DIRECTIONS FOR THIS TASK: After reading the data below, copy out every line that contains the word "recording".

*** DATA PROVIDED

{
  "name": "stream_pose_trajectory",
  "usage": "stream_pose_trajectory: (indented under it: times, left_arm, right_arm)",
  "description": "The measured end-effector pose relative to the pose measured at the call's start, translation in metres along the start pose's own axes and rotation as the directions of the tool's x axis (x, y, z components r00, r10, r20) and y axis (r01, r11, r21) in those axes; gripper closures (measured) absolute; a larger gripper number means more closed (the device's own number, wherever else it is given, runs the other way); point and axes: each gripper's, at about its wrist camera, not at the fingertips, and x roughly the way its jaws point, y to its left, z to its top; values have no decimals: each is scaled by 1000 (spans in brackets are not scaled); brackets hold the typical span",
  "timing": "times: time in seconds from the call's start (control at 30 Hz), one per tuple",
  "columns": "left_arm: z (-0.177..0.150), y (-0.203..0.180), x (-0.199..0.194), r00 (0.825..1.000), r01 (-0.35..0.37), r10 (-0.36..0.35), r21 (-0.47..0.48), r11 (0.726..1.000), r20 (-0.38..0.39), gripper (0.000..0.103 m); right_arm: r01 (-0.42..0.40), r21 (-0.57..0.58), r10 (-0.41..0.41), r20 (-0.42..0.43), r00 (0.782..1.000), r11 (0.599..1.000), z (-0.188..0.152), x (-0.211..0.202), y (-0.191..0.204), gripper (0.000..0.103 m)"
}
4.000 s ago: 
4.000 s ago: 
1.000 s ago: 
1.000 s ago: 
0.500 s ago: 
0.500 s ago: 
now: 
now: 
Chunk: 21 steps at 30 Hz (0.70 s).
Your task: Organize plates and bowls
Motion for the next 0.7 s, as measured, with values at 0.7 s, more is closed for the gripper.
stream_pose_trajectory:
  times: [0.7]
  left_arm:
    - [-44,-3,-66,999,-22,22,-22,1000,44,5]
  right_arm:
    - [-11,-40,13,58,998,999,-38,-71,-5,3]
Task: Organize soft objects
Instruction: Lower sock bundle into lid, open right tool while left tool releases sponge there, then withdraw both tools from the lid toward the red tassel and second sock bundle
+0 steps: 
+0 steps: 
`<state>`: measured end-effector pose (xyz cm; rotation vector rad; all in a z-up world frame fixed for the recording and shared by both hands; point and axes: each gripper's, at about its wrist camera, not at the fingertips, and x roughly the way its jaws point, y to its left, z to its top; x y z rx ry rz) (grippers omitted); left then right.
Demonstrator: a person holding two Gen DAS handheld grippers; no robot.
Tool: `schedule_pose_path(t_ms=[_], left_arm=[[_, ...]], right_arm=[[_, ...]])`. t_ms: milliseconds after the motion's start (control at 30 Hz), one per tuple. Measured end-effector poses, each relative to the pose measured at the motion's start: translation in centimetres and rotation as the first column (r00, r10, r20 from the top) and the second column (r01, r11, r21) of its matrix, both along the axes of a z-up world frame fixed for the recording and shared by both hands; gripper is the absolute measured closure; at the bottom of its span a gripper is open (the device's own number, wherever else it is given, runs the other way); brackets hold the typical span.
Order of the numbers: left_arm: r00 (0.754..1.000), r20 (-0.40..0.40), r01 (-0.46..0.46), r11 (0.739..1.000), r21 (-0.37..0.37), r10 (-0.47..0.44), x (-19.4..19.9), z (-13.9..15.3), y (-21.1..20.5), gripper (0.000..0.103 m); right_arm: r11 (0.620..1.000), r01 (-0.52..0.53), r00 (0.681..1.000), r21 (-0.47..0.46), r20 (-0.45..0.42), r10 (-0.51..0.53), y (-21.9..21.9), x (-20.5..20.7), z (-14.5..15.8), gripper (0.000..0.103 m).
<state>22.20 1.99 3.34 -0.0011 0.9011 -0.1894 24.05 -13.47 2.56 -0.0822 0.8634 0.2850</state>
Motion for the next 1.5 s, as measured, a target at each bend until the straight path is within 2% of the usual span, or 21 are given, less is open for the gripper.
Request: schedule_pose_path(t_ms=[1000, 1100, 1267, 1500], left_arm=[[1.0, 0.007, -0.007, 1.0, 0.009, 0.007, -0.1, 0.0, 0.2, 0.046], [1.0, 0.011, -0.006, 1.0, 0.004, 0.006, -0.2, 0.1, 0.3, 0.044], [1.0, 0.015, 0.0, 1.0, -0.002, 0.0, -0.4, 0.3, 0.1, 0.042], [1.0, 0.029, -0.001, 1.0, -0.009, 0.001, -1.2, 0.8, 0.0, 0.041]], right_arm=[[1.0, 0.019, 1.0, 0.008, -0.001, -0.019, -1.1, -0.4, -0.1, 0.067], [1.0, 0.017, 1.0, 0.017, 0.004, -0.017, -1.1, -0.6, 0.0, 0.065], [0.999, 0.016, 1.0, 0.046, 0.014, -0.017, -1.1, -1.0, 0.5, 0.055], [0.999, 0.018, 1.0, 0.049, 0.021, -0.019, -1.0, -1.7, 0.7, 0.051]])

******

TASK RESULT:
`<state>`: measured end-effector pose (xyz cm; rotation vector rad; all in a z-up world frame fixed for the recording and shared by both hands; point and axes: each gripper's, at about its wrist camera, not at the fingertips, and x roughly the way its jaws point, y to its left, z to its top; x y z rx ry rz) (grippers omitted); left then right.
Tool: `schedule_pose_path(t_ms=[_], left_arm=[[_, ...]], right_arm=[[_, ...]])`. t_ms: milliseconds after the motion's start (control at 30 Hz), one per tuple. Measured end-effector poses, each relative to the pose measured at the motion's start: translation in centimetres and rotation as the first column (r00, r10, r20 from the top) and the second column (r01, r11, r21) of its matrix, both along the axes of a z-up world frame fixed for the recording and shared by both hands; gripper is the absolute measured closure; at the bottom of its span a gripper is open (the device's own number, wherever else it is given, runs the other way); brackets hold the typical span.

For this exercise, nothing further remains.